_ASSIGNED TASK_
The answer must consist only of the lines from the line with "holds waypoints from" to the line with "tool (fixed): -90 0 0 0", both included, exactly as they stand below.

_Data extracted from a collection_
########################################
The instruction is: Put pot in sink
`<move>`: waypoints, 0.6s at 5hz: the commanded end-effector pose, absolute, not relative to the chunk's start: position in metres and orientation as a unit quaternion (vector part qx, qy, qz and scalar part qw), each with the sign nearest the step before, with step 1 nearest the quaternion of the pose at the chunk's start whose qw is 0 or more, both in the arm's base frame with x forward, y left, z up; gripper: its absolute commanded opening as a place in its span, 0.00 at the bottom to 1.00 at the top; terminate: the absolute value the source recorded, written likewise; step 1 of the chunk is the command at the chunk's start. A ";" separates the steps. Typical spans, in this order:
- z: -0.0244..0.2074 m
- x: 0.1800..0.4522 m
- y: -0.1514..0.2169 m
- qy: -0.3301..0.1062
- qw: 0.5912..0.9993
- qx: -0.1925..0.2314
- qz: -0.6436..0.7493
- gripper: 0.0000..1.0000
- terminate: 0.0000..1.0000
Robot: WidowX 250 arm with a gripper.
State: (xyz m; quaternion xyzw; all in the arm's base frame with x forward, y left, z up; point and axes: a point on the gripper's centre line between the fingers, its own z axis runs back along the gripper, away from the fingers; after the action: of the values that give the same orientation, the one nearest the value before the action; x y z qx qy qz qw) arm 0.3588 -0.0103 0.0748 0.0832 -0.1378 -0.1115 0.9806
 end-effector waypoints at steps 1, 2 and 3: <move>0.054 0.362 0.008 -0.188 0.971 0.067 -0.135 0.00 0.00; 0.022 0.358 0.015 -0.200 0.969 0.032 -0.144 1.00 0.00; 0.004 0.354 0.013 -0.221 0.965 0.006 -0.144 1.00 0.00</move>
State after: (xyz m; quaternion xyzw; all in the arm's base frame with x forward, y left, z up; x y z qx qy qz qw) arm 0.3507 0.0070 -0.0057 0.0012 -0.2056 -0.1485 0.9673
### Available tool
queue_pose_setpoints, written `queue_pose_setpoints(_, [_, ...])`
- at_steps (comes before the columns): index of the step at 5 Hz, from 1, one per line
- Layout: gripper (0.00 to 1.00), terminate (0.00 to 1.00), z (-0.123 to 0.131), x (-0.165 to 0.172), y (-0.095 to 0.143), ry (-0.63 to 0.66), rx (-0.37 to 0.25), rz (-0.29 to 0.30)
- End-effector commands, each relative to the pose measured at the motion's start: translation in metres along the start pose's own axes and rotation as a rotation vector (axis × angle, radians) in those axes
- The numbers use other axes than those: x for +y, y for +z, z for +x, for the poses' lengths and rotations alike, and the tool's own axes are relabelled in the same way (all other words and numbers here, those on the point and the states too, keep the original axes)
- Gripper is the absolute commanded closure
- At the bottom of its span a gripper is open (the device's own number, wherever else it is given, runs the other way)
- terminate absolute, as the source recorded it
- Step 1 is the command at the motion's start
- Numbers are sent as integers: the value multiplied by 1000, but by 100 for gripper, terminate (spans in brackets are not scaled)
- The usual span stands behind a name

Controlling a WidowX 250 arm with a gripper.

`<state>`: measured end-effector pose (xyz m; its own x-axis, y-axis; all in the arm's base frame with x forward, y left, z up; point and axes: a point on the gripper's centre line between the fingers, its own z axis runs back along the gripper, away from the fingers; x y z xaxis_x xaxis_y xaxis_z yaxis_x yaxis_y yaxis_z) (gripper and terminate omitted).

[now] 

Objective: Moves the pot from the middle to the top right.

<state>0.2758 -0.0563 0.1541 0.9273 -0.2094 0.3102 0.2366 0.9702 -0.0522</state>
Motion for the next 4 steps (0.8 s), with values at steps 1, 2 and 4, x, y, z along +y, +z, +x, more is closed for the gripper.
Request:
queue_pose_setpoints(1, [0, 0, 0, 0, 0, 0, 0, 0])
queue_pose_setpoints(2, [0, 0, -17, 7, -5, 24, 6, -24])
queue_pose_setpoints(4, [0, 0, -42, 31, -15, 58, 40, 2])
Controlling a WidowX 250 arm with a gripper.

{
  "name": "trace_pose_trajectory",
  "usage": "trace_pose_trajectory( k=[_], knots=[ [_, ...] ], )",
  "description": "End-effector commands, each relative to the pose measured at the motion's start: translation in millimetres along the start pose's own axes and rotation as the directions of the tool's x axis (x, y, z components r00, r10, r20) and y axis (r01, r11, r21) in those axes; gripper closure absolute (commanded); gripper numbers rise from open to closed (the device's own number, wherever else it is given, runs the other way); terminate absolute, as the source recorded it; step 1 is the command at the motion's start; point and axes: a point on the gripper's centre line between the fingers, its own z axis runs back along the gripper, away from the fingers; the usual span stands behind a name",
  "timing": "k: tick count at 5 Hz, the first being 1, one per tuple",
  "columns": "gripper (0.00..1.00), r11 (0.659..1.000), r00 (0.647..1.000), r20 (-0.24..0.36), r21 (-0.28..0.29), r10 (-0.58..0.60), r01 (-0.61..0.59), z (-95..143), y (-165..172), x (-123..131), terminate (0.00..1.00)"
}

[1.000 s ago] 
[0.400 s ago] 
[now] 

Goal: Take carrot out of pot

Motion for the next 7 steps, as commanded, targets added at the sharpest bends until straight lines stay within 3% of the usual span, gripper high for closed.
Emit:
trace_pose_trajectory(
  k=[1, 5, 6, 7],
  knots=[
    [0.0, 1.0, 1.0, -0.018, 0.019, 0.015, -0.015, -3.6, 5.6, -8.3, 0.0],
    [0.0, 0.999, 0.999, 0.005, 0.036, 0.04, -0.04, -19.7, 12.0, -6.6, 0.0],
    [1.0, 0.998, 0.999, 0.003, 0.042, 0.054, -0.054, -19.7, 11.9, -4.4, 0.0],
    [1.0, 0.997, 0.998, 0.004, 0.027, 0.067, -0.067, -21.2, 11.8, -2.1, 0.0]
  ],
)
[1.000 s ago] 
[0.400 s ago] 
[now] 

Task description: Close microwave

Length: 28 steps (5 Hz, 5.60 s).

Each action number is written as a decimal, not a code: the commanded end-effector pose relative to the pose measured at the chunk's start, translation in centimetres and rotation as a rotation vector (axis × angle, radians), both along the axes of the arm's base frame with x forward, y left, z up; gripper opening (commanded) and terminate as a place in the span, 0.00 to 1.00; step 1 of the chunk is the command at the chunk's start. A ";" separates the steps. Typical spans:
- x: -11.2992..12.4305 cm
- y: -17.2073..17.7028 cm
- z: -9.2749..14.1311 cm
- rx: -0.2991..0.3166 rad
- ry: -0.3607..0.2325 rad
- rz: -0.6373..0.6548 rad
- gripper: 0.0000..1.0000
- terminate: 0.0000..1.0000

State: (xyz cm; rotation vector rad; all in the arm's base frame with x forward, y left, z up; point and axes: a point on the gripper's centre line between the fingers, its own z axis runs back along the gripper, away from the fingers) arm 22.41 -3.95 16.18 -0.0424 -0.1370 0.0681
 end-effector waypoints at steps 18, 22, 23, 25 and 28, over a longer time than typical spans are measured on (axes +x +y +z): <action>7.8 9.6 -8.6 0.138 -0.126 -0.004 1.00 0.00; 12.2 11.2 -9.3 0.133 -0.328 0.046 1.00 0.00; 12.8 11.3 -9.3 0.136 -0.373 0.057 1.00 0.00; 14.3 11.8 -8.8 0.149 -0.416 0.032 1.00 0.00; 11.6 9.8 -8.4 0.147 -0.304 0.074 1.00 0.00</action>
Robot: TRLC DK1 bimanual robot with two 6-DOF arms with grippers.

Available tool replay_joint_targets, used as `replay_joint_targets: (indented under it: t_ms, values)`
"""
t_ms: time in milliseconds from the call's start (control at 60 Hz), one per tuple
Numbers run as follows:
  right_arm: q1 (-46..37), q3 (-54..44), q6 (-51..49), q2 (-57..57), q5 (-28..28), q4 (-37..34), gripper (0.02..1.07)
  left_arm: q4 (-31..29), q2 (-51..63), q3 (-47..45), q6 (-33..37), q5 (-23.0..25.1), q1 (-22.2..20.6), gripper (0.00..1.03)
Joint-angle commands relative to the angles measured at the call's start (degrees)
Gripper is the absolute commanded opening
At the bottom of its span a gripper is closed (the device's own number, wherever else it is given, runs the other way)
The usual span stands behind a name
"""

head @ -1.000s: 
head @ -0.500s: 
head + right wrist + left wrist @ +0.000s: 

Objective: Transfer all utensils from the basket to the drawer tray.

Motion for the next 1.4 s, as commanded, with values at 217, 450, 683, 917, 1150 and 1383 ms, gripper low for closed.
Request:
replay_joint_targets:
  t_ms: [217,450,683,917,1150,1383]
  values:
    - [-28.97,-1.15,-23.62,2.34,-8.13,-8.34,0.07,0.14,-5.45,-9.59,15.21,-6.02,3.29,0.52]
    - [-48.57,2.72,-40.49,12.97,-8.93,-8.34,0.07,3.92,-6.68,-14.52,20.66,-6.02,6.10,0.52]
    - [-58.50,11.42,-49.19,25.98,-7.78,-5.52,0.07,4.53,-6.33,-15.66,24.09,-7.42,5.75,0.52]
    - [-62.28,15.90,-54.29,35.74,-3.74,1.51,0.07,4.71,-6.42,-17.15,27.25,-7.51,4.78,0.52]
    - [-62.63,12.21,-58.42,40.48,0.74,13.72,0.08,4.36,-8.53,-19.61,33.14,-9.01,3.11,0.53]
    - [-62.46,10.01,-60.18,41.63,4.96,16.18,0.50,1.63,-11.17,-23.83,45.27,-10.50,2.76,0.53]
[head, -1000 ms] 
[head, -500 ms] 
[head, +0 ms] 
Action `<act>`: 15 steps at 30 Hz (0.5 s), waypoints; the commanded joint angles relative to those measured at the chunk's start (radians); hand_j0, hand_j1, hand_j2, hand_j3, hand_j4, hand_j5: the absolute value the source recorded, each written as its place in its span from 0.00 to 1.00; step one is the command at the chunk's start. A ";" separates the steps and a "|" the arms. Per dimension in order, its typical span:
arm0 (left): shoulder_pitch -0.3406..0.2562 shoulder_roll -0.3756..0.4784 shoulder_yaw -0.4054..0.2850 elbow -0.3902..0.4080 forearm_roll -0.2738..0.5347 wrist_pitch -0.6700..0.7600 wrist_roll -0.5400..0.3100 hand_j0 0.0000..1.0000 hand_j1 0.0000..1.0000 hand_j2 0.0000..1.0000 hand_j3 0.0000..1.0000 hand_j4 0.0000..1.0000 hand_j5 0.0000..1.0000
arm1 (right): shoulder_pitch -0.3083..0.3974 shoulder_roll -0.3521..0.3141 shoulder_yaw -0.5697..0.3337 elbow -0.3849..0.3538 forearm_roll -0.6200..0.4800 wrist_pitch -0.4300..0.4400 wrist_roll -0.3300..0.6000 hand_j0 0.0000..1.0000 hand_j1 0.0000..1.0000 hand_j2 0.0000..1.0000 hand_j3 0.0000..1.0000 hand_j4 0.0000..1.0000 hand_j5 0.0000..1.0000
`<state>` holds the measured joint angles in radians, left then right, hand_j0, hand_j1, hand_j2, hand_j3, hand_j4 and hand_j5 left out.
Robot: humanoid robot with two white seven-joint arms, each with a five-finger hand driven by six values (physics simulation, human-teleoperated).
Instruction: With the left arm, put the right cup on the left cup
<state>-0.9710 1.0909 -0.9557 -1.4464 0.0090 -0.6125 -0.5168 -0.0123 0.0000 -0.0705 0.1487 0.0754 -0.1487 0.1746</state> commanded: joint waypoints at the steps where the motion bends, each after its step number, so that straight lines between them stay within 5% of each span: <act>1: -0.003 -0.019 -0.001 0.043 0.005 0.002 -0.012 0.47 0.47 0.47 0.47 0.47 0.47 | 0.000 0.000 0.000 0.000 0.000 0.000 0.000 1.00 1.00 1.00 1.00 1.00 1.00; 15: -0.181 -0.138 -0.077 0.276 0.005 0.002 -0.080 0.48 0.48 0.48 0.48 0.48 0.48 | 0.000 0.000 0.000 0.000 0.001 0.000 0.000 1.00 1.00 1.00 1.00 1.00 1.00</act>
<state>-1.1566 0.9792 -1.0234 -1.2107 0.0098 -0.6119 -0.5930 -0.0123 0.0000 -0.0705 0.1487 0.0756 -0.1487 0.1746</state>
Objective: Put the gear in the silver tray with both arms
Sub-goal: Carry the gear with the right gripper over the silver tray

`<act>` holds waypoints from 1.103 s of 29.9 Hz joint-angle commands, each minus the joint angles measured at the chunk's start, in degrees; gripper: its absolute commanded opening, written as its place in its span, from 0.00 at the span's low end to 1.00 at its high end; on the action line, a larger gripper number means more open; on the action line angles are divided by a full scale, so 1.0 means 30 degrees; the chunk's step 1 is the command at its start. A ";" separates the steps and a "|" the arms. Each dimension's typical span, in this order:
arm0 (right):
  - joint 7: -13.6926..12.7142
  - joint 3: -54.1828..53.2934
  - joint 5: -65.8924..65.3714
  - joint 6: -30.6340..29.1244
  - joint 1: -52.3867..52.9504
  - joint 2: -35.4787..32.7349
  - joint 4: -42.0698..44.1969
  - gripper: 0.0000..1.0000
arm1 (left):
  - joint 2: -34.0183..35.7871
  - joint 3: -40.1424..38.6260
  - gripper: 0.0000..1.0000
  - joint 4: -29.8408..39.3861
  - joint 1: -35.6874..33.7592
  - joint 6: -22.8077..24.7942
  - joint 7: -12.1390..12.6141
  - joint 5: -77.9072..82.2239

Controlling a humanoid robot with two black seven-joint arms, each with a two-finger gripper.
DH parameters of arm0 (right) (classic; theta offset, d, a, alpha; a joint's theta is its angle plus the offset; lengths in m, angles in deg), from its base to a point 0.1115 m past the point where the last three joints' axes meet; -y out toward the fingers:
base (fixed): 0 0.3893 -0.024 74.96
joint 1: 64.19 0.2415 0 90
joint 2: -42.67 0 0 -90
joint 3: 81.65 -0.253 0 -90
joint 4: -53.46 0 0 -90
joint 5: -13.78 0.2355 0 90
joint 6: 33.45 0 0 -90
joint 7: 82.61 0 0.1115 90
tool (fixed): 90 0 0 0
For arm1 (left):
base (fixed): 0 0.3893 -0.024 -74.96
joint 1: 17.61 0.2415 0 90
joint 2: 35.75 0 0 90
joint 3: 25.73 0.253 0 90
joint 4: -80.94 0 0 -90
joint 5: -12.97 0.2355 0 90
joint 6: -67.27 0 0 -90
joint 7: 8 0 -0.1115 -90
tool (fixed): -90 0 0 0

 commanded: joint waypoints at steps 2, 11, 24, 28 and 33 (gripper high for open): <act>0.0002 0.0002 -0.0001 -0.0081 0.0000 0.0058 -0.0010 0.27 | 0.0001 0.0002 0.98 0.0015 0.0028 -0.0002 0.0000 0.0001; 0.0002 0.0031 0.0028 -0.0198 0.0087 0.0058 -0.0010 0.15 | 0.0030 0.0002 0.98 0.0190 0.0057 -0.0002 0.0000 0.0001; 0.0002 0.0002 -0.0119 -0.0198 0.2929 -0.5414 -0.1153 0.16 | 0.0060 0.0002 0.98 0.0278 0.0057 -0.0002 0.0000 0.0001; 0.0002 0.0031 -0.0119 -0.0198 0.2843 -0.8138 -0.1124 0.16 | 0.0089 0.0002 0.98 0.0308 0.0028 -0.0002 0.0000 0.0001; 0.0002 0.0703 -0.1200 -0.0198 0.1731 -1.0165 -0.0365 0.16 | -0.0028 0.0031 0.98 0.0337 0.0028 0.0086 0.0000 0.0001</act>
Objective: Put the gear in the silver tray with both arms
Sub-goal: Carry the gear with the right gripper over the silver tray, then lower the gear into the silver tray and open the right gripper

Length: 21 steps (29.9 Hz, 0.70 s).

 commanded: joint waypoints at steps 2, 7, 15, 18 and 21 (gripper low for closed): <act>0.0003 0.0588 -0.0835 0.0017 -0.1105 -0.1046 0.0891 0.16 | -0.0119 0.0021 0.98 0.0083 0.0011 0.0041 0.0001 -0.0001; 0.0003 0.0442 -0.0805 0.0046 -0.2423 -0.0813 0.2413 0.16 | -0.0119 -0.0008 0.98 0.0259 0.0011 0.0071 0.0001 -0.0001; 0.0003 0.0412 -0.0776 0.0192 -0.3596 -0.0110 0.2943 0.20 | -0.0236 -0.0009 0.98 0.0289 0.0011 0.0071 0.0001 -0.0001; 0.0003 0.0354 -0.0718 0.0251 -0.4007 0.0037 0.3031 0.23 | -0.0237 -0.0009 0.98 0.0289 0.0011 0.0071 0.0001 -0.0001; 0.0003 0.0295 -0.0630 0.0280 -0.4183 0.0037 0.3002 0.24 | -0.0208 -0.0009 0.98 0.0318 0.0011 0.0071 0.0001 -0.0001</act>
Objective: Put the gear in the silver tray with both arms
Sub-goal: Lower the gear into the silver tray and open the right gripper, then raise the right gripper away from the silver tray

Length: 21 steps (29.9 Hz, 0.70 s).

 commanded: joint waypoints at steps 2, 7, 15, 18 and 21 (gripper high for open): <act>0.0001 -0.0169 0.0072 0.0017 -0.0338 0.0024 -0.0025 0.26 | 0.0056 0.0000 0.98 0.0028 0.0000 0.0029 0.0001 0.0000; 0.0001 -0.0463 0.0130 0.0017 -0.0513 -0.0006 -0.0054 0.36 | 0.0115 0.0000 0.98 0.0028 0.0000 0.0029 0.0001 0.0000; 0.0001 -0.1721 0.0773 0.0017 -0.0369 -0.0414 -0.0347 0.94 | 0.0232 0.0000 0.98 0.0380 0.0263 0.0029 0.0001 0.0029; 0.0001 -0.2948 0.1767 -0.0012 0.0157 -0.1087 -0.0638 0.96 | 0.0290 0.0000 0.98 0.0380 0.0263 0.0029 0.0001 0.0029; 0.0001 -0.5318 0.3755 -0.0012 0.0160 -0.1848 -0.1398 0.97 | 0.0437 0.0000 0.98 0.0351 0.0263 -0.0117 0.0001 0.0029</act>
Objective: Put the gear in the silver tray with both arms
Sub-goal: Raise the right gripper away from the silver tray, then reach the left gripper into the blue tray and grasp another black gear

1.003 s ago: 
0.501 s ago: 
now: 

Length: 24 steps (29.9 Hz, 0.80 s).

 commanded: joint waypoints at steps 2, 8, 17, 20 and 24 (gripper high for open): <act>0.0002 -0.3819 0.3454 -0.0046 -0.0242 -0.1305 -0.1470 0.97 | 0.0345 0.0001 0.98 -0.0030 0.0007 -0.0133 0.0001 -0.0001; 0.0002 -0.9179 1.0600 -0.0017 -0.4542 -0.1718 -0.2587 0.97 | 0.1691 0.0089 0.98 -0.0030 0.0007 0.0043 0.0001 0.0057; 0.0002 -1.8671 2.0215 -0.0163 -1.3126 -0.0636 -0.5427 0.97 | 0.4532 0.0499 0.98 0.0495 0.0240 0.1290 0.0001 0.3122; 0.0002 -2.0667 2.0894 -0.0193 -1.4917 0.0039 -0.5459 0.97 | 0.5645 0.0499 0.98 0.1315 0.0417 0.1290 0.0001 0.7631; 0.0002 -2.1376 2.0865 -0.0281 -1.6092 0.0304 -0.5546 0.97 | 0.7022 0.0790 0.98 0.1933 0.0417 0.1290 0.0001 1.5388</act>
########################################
_RESULT OF THIS EXERCISE_
`<act>` holds waypoints from 1.103 s of 29.9 Hz joint-angle commands, each minus the joint angles measured at the chunk's start, in degrees; gripper: its absolute commanded opening, written as its place in its span, from 0.00 at the span's low end to 1.00 at its high end; on the action line, a larger gripper number means more open; on the action line angles are divided by a full scale, so 1.0 means 30 degrees; the chunk's step 1 is the command at its start. A ";" separates the steps and a "|" the arms. Each dimension's typical span, in this order:
arm0 (right):
  - joint 7: -13.6926..12.7142
  - joint 3: -54.1828..53.2934
  - joint 5: -65.8924..65.3714
  - joint 6: -30.6340..29.1244
  - joint 1: -52.3867..52.9504
  - joint 2: -35.4787..32.7349
  - joint 4: -42.0698..44.1969
  - gripper: 0.0000..1.0000
arm1 (left):
  - joint 2: -34.0183..35.7871
  - joint 3: -40.1424..38.6260
  - gripper: 0.0000..1.0000
  - joint 4: -29.8408..39.3861
  - joint 1: -35.6874..33.7592
  - joint 6: -22.8077..24.7942
  - joint 7: -12.1390..12.6141
  - joint 5: -77.9072..82.2239

Controlling a humanoid robot with two black seven-joint arms, each with a two-finger gripper.
DH parameters of arm0 (right) (classic; theta offset, d, a, alpha; a joint's theta is its angle plus the offset; lengths in m, angles in deg), from its base to a point 0.1115 m past the point where the last three joints' axes meet; -y out toward the fingers:
base (fixed): 0 0.3893 -0.024 74.96
joint 1: 64.19 0.2415 0 90
joint 2: -42.67 0 0 -90
joint 3: 81.65 -0.253 0 -90
joint 4: -53.46 0 0 -90
joint 5: -13.78 0.2355 0 90
joint 6: 33.45 0 0 -90
joint 7: 82.61 0 0.1115 90
tool (fixed): 90 0 0 0
For arm1 (left):
base (fixed): 0 0.3893 -0.024 -74.96
joint 1: 17.61 0.2415 0 90
joint 2: 35.75 0 0 90
joint 3: 25.73 0.253 0 90
joint 4: -80.94 0 0 -90
joint 5: -12.97 0.2355 0 90
joint 6: -67.27 0 0 -90
joint 7: 8 0 -0.1115 -90
tool (fixed): -90 0 0 0

Now the output is complete.